* [WHAT IS BEING ASKED]:
Find every line in the records below that contains "click", and copy it.

* [Items from a dataset]:
*** Begin section ***

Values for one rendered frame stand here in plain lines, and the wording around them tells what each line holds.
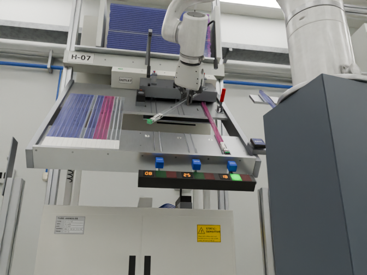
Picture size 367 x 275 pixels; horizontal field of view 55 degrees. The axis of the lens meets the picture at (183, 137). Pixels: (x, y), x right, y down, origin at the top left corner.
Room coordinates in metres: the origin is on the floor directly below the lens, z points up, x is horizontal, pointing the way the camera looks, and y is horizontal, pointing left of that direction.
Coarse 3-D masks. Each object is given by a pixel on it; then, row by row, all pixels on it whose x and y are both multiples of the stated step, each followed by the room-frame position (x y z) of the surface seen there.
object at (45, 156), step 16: (48, 160) 0.98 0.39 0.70; (64, 160) 0.98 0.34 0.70; (80, 160) 0.99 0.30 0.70; (96, 160) 1.00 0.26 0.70; (112, 160) 1.00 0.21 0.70; (128, 160) 1.01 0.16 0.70; (144, 160) 1.01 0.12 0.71; (176, 160) 1.02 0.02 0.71; (208, 160) 1.04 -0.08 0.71; (224, 160) 1.04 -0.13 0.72; (240, 160) 1.05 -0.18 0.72
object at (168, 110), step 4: (204, 88) 1.32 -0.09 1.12; (180, 100) 1.17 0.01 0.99; (184, 100) 1.18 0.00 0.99; (176, 104) 1.14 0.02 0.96; (180, 104) 1.16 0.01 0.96; (168, 108) 1.10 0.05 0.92; (172, 108) 1.11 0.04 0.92; (160, 112) 1.06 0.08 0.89; (164, 112) 1.07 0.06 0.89; (168, 112) 1.09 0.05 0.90; (152, 120) 1.01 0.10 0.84
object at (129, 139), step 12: (132, 132) 1.13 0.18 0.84; (144, 132) 1.14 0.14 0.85; (156, 132) 1.15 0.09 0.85; (120, 144) 1.06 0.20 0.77; (132, 144) 1.06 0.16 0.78; (144, 144) 1.07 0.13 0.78; (156, 144) 1.08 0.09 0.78; (168, 144) 1.09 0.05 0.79; (180, 144) 1.10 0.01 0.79; (192, 144) 1.11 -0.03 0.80; (204, 144) 1.12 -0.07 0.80; (216, 144) 1.13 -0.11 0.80; (228, 144) 1.15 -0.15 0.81; (240, 144) 1.16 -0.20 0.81
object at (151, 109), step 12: (84, 84) 1.44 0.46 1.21; (96, 84) 1.46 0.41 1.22; (120, 96) 1.38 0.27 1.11; (132, 96) 1.39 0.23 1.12; (60, 108) 1.22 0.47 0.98; (132, 108) 1.29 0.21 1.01; (144, 108) 1.30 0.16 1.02; (156, 108) 1.31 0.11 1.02; (180, 108) 1.35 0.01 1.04; (192, 108) 1.36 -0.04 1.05; (216, 108) 1.40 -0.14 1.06; (168, 120) 1.35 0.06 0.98; (180, 120) 1.36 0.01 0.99; (192, 120) 1.37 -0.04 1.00; (204, 120) 1.39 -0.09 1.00
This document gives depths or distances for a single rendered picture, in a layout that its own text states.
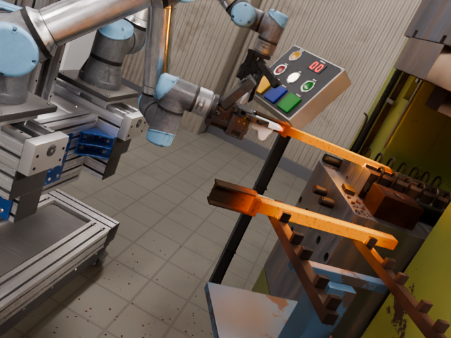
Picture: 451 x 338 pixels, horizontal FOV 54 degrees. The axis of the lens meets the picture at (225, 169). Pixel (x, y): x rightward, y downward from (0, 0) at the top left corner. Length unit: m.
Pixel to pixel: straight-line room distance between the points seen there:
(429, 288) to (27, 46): 1.06
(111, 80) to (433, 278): 1.18
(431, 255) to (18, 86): 1.11
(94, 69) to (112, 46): 0.10
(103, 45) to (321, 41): 2.96
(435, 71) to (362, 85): 3.06
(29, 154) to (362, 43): 3.53
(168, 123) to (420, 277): 0.76
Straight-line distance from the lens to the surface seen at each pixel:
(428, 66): 1.27
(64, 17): 1.07
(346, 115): 4.33
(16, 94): 1.24
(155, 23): 1.25
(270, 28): 1.63
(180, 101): 1.18
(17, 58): 1.06
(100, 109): 1.62
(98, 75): 1.62
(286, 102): 1.70
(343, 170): 1.44
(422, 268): 1.23
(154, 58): 1.27
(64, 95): 1.70
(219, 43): 4.20
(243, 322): 0.99
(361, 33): 4.30
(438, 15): 1.36
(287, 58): 1.91
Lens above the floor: 1.25
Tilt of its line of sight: 19 degrees down
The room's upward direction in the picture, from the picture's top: 24 degrees clockwise
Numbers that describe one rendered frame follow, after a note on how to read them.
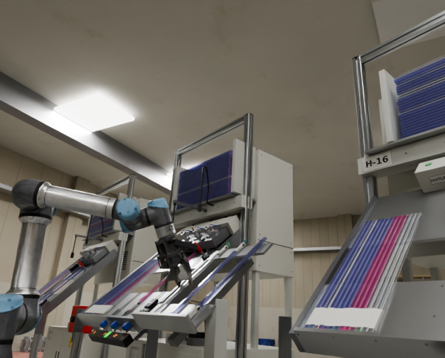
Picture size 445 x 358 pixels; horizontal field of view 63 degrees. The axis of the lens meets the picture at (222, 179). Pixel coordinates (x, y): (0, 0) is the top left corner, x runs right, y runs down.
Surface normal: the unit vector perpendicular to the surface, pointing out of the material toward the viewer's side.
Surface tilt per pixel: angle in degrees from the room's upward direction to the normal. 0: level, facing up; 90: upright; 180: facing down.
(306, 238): 90
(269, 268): 90
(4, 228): 90
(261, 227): 90
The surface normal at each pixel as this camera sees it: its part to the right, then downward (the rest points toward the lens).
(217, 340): 0.66, -0.24
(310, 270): -0.49, -0.34
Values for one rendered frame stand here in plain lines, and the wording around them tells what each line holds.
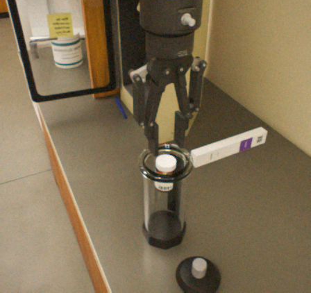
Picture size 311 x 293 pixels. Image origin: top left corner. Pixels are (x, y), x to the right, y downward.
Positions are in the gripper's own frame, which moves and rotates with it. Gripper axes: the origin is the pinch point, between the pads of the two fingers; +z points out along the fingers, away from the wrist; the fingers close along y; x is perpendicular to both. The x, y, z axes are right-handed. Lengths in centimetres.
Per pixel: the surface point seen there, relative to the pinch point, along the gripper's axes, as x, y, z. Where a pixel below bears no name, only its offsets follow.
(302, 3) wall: 26, 56, -11
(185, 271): -13.7, -1.9, 24.6
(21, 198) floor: 125, -38, 123
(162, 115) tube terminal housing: 30.8, 14.9, 18.0
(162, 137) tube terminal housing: 30.8, 14.8, 26.0
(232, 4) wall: 57, 56, -4
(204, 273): -16.2, 0.9, 23.4
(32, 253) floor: 80, -38, 123
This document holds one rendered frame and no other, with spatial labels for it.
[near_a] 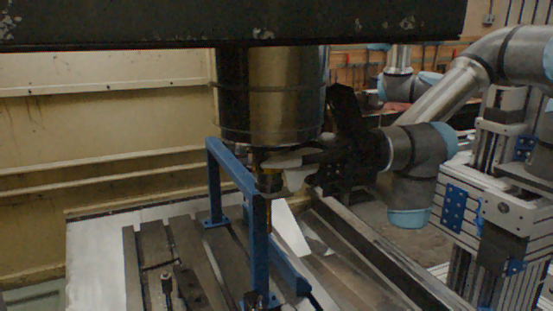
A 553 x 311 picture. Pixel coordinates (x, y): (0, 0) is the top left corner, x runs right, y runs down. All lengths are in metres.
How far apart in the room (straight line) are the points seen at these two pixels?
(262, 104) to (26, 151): 1.23
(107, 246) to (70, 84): 0.60
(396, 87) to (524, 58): 0.77
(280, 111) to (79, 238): 1.26
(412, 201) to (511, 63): 0.36
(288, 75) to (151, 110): 1.12
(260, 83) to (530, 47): 0.59
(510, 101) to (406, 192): 0.85
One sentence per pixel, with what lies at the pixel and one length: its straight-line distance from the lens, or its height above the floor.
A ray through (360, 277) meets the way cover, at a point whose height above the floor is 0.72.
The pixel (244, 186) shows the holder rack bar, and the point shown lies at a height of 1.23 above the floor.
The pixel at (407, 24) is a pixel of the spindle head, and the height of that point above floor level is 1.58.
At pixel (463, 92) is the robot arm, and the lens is 0.87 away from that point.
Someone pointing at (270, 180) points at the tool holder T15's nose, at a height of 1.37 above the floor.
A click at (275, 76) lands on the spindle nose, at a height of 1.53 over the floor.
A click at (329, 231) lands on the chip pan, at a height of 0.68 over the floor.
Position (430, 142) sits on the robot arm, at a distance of 0.65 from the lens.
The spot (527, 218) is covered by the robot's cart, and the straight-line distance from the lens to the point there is 1.21.
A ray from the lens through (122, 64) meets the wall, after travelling 1.46.
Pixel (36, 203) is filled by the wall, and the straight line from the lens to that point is 1.63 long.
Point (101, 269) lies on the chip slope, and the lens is 1.50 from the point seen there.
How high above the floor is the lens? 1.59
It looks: 21 degrees down
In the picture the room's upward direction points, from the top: straight up
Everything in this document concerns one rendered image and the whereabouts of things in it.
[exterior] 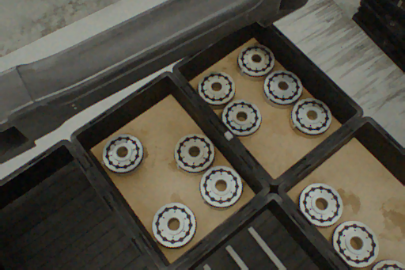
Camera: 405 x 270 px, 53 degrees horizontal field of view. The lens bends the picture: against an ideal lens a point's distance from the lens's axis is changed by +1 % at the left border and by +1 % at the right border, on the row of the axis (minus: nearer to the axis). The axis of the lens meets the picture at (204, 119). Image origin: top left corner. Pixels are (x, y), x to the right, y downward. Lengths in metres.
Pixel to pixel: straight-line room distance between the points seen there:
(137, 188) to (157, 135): 0.15
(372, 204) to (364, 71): 0.48
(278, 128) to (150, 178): 0.36
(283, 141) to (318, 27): 0.50
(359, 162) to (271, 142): 0.22
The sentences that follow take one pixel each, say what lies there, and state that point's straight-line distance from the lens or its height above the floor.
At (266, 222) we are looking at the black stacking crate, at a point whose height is 0.83.
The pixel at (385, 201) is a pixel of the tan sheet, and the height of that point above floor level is 0.83.
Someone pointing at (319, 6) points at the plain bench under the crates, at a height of 0.70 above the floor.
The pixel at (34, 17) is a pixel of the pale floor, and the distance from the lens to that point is 2.51.
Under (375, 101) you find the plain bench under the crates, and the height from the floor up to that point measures 0.70.
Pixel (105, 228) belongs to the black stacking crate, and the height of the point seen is 0.83.
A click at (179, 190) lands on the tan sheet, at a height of 0.83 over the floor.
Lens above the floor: 1.81
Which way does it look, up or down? 66 degrees down
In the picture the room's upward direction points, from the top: 2 degrees counter-clockwise

*** End section ***

* [RESPONSE TO THE EXERCISE]:
A click at (275, 76) lands on the spindle nose, at a height of 1.53 over the floor.
A click at (329, 231) lands on the chip pan, at a height of 0.68 over the floor.
A click at (179, 190) lands on the tan sheet, at a height of 0.83 over the floor.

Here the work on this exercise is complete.